Kürt meselesi denen mesele de aynen böyledir, bu meselenin mevcudiyeti için de köy boşaltmak gerekmemektedir, illaki de bir Diyarbakır hapishanesi faciası yaşamak da şart değildir, Anayasanızda bazı vatandaşlara kendi anadillerinde eğitim görme hakkı yoksa (Anayasa 42), Türk, Kürt, Arap, Boşnak, Laz ve diğer tüm kültürel aidiyetlerin vatandaşlık sıfatı Anayasada Türk ise (Anayasa 66), yerel mahalli hizmetlerin finansmanı için ve sadece yerel hizmetler için yerel vergi salabilme hakkı yoksa (Anayasa 7), seçilmiş belediye başkanları merkezi idare tarafından yargı kararı olmadan görevden alınabiliyor, Selahattin Demirtaş hakkındaki mükerrer AİHM kararları uygulanmıyor ise Kürt meselesi işte tam da budur.

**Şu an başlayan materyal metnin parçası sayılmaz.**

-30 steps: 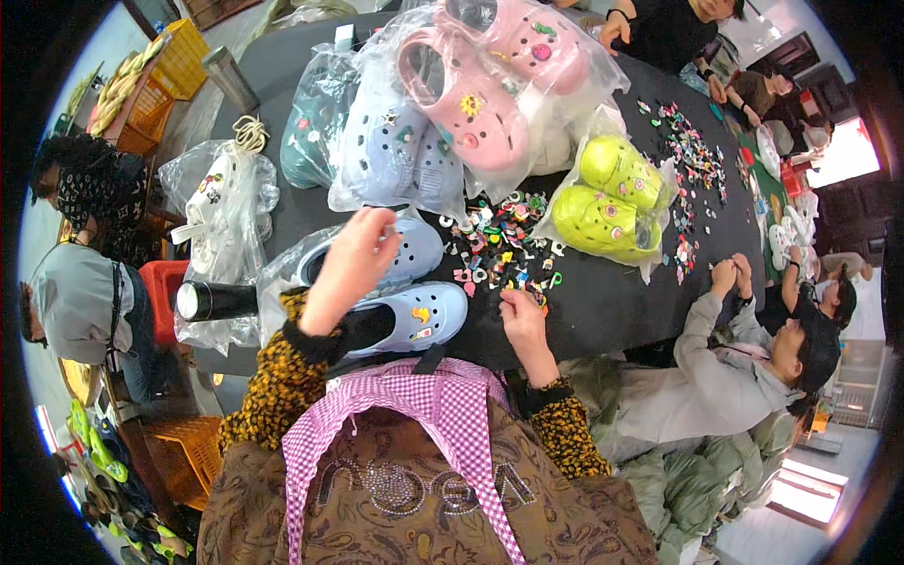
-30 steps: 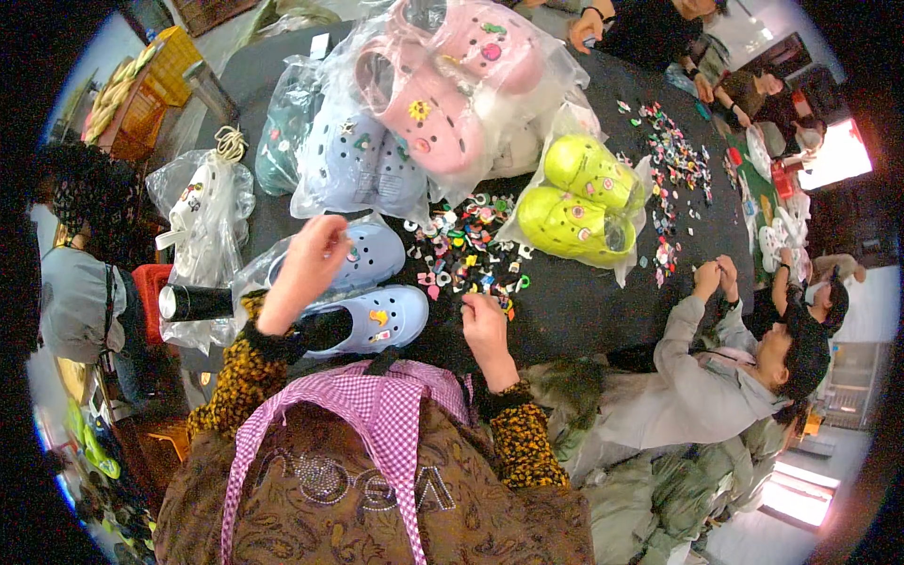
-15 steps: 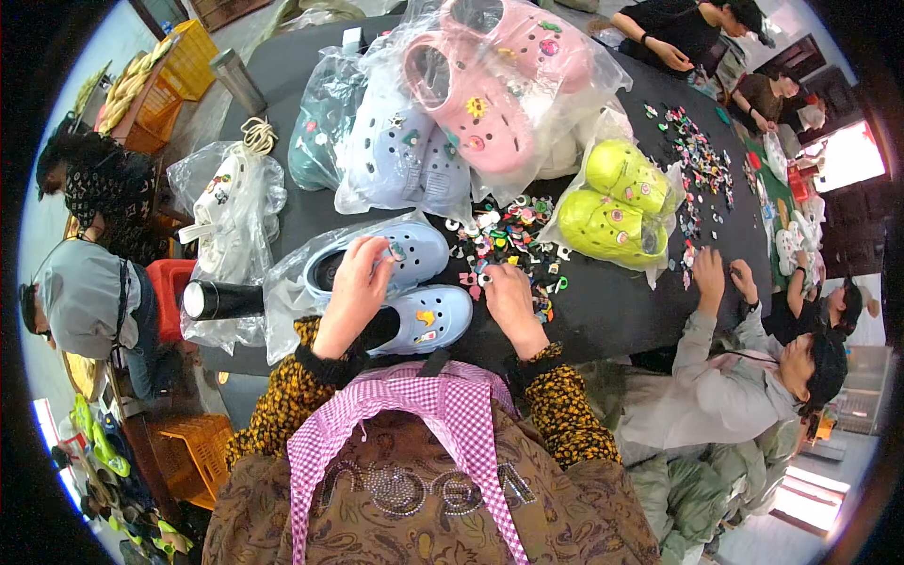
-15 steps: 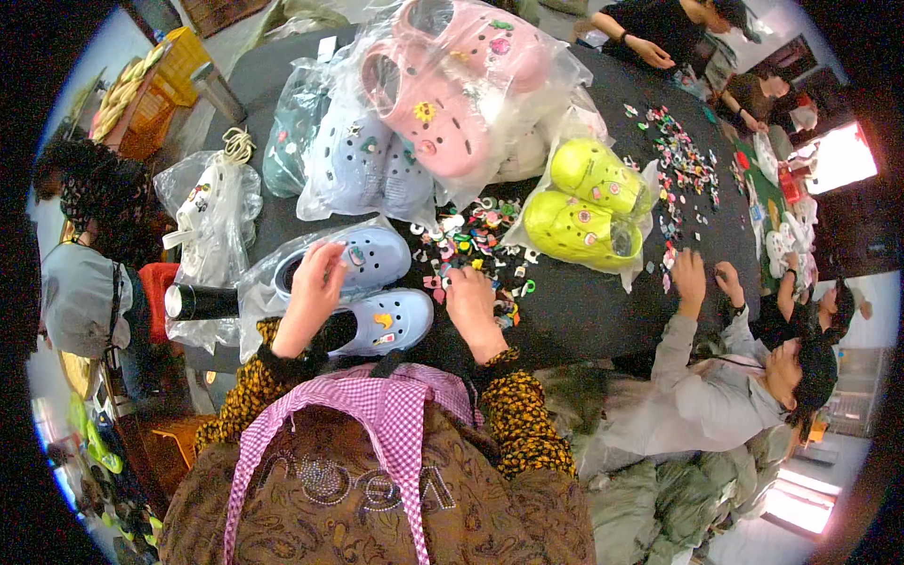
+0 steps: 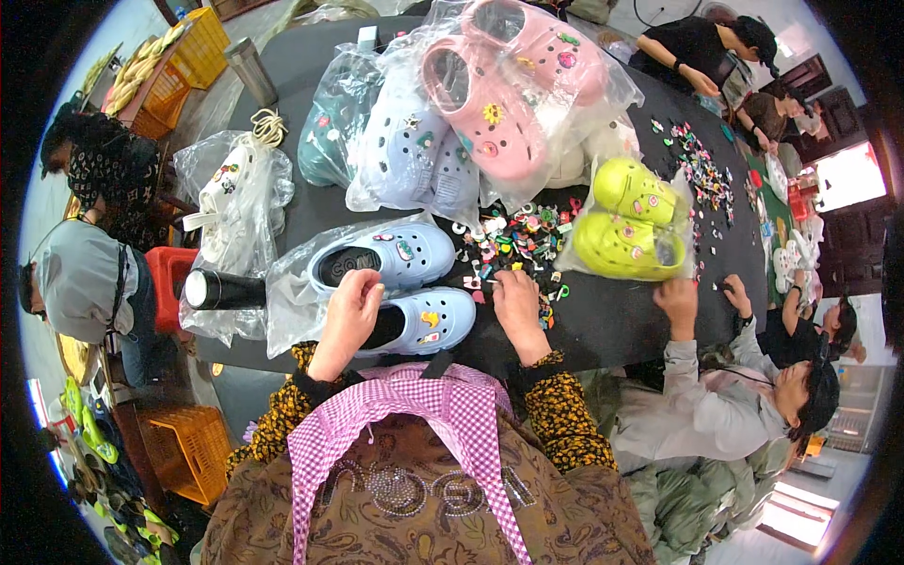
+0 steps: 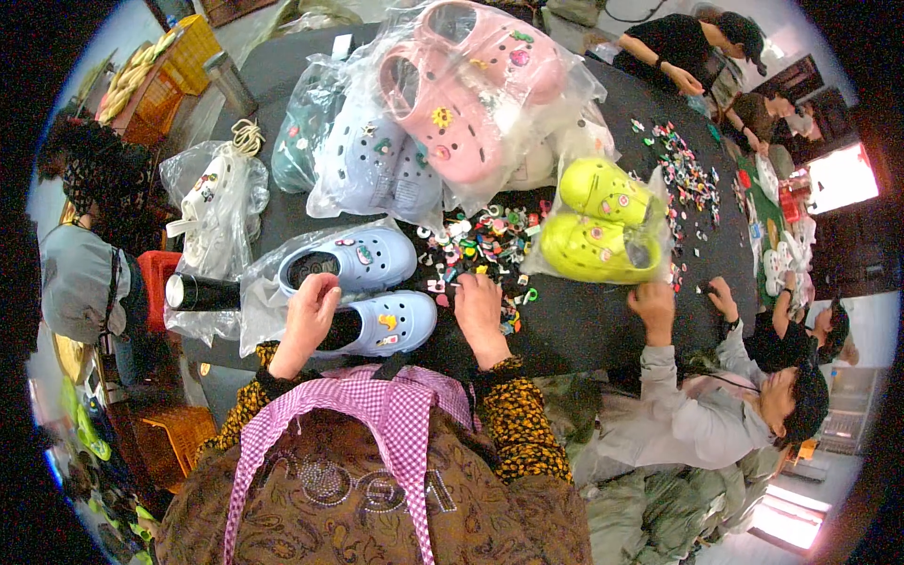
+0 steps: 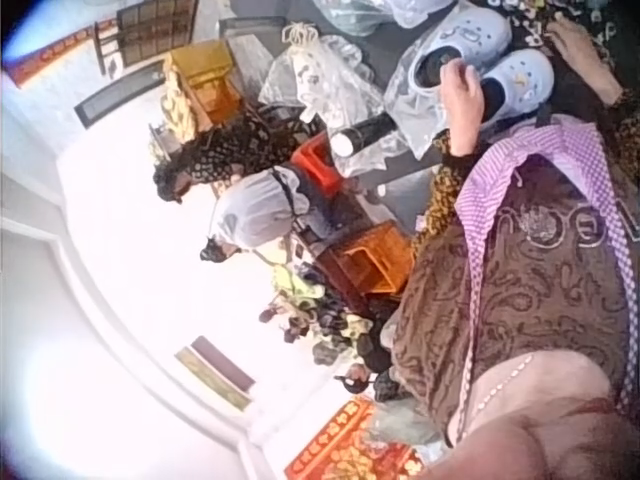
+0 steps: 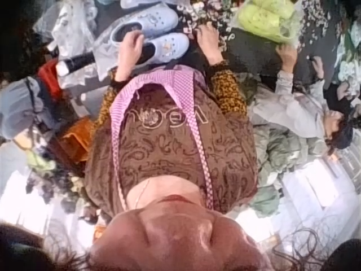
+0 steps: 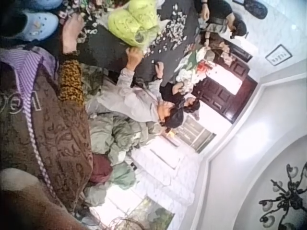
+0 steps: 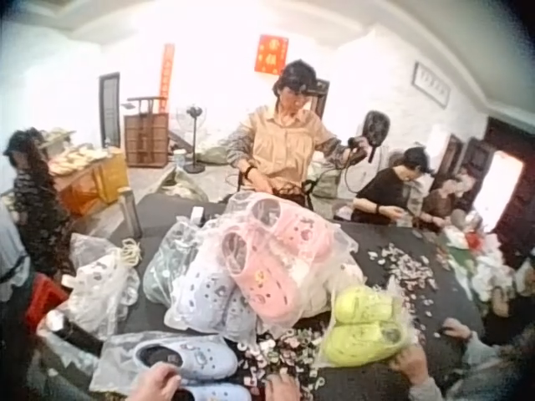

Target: Decorating plastic clog-style shoes with colorful charms and organizing them into bags.

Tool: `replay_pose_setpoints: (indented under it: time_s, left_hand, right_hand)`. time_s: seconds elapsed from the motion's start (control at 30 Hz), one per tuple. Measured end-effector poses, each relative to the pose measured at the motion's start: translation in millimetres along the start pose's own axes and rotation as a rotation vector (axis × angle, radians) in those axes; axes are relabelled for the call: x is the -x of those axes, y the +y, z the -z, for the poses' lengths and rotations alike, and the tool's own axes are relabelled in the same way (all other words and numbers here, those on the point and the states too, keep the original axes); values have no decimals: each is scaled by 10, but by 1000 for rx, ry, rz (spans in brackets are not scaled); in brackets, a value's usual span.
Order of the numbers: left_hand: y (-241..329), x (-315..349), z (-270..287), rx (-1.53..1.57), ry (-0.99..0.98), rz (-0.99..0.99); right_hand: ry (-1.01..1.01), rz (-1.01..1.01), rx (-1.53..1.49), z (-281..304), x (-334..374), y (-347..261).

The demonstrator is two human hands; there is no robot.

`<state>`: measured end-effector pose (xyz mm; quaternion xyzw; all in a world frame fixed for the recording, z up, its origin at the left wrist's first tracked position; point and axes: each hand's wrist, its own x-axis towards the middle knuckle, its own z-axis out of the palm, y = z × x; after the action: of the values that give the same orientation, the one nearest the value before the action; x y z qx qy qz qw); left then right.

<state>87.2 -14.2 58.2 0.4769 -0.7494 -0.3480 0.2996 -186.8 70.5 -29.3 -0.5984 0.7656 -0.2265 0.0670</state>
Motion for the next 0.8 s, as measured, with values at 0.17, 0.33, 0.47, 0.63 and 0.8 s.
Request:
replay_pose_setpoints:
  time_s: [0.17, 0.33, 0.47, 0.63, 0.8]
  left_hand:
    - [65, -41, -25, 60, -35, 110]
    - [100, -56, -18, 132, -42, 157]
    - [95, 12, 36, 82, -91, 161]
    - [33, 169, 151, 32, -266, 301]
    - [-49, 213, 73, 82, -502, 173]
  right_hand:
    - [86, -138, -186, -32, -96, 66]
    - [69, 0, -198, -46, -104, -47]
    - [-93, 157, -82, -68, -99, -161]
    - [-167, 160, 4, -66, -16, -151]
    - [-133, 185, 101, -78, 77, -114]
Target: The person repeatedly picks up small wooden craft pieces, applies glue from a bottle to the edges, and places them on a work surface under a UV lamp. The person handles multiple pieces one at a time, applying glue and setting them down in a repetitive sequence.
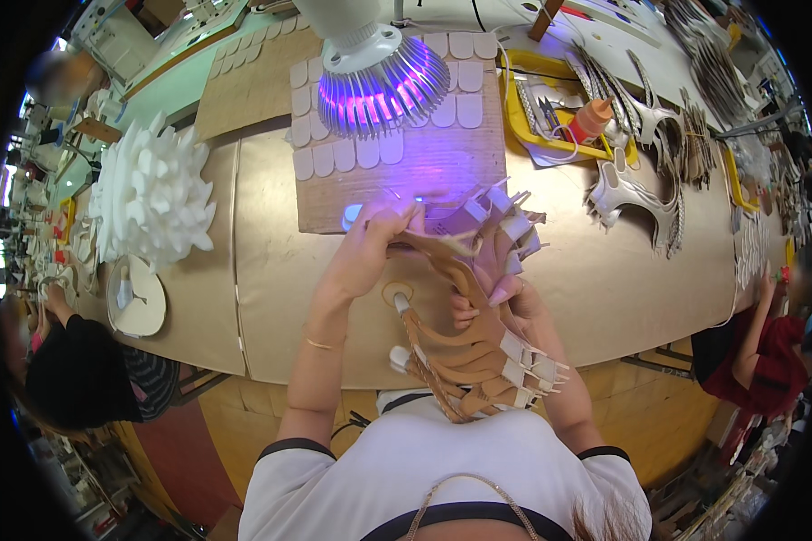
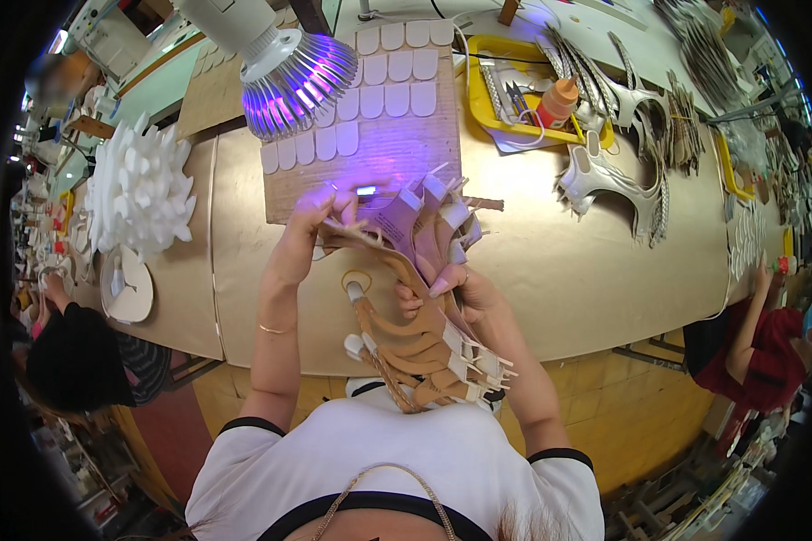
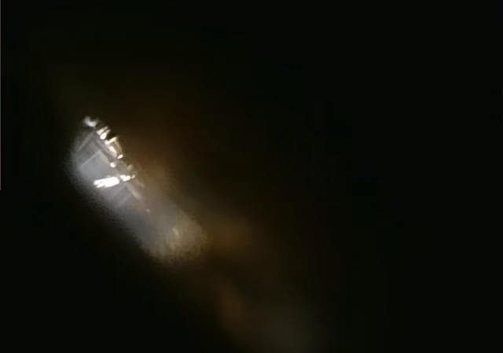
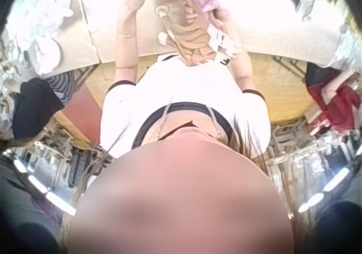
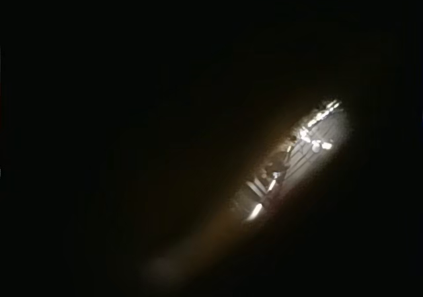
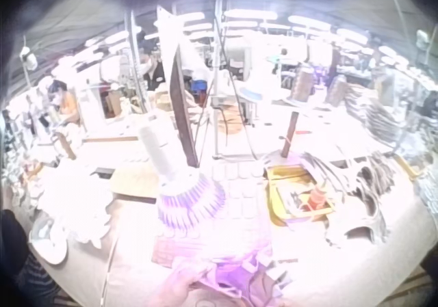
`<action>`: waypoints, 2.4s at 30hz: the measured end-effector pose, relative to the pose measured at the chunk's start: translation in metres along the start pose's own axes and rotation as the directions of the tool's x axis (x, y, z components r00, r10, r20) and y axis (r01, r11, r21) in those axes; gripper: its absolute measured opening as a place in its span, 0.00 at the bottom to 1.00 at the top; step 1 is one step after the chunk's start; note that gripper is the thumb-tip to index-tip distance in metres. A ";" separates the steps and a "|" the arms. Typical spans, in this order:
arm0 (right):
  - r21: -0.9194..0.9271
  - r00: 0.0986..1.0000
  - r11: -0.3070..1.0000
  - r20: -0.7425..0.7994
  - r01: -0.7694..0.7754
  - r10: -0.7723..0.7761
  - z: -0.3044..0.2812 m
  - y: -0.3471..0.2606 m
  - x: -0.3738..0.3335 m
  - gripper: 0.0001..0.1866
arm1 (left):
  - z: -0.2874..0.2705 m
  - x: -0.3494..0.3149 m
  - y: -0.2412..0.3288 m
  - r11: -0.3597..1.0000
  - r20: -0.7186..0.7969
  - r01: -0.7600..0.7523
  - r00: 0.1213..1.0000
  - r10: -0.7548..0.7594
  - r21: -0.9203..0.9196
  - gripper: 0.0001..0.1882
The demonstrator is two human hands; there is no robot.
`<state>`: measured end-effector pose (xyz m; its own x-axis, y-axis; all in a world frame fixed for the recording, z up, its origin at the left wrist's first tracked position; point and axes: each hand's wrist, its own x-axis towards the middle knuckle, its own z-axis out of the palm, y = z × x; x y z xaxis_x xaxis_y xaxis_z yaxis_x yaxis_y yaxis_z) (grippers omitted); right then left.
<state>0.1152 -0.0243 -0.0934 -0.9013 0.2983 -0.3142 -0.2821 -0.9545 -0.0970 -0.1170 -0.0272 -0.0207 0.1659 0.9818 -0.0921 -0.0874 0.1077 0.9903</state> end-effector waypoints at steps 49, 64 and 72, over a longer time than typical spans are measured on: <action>-0.185 0.960 0.944 0.117 0.272 -0.253 -0.006 0.010 -0.003 0.46 | 0.027 -0.029 0.001 0.862 -0.069 -0.326 0.922 0.380 0.388 0.32; -0.041 0.827 0.826 0.047 0.563 -0.561 0.012 -0.039 -0.062 0.40 | 0.098 0.021 0.014 0.648 0.000 -0.588 0.740 0.672 0.485 0.25; -0.001 0.813 0.827 0.184 0.562 -0.552 -0.002 -0.057 -0.082 0.44 | 0.087 -0.035 0.030 0.846 0.419 -0.413 0.871 0.258 0.338 0.10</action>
<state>0.2058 0.0055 -0.0641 -0.6375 0.7699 -0.0283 -0.7395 -0.6218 -0.2580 -0.0399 -0.0716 0.0216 0.5334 0.8170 0.2189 0.1893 -0.3676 0.9105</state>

PKK meselesi hakkında da serinkanlı bir analiz yapılmalı ve herkes kendine şu soruyu sormalıdır: “PKK bir dizi nedenin sonucu mudur, yoksa bizatihi kendisi, kendi başına, perse, bir mesele midir?”
Aklı başında birilerinin bu soruya “PKK bir sonuçtur” diye yanıt vereceğini düşünüyorum. “Peki, PKK Latince ifade ile per ise (bizatihi kendisi) bir mesele değil ise, bir dizi faktörün sonucu ise bu meselenin nedenleri nelerdir?
Bu sorunun yanıtını da ben yine, askeri vesayet konusunda olduğu gibi, Anayasa maddelerinde aramaya çok daha yakınım, şayet bu anayasal problemleri parlamenter süreçlerde çözebilirsek Kürt meselesinde de çok büyük mesafe alacağımıza kuşku yoktur. Şöyle bir iddiam yok, “bu anayasal sorunlar çözülürse Kürt meselesi de çözülmüş olur” diye ama şuna eminim, bu anayasal sorunlar Kürt meselesinin çözümü için gerekli koşullardır, yeterli koşulların neler olacağını da süreç içinde buluruz, çözeriz ama ilk yapılması gereken öncelikle gerekli koşulların yerine getirilmesidir.
Her vatandaşın vatandaşlık sıfatının tamamen hukuki olması, mesela “Türkiye Cumhuriyeti yurttaşı”, her yurttaşın kendi anadilinde eğitim görebilme hakkı zaten bir devletin demokratik hukuk devleti olabilmesinin ön koşuludur, devlet sadece hukuk devleti olduğu için bu gerekli koşulları yerine getirmekle mükelleftir.
Bunlar çözülürse biz de zamanla dilimizden “alavere, dalavere Kürt Mehmet nöbete”, “Kuyruklu Kürt” gibi çok sevimsiz tabirleri kovarız.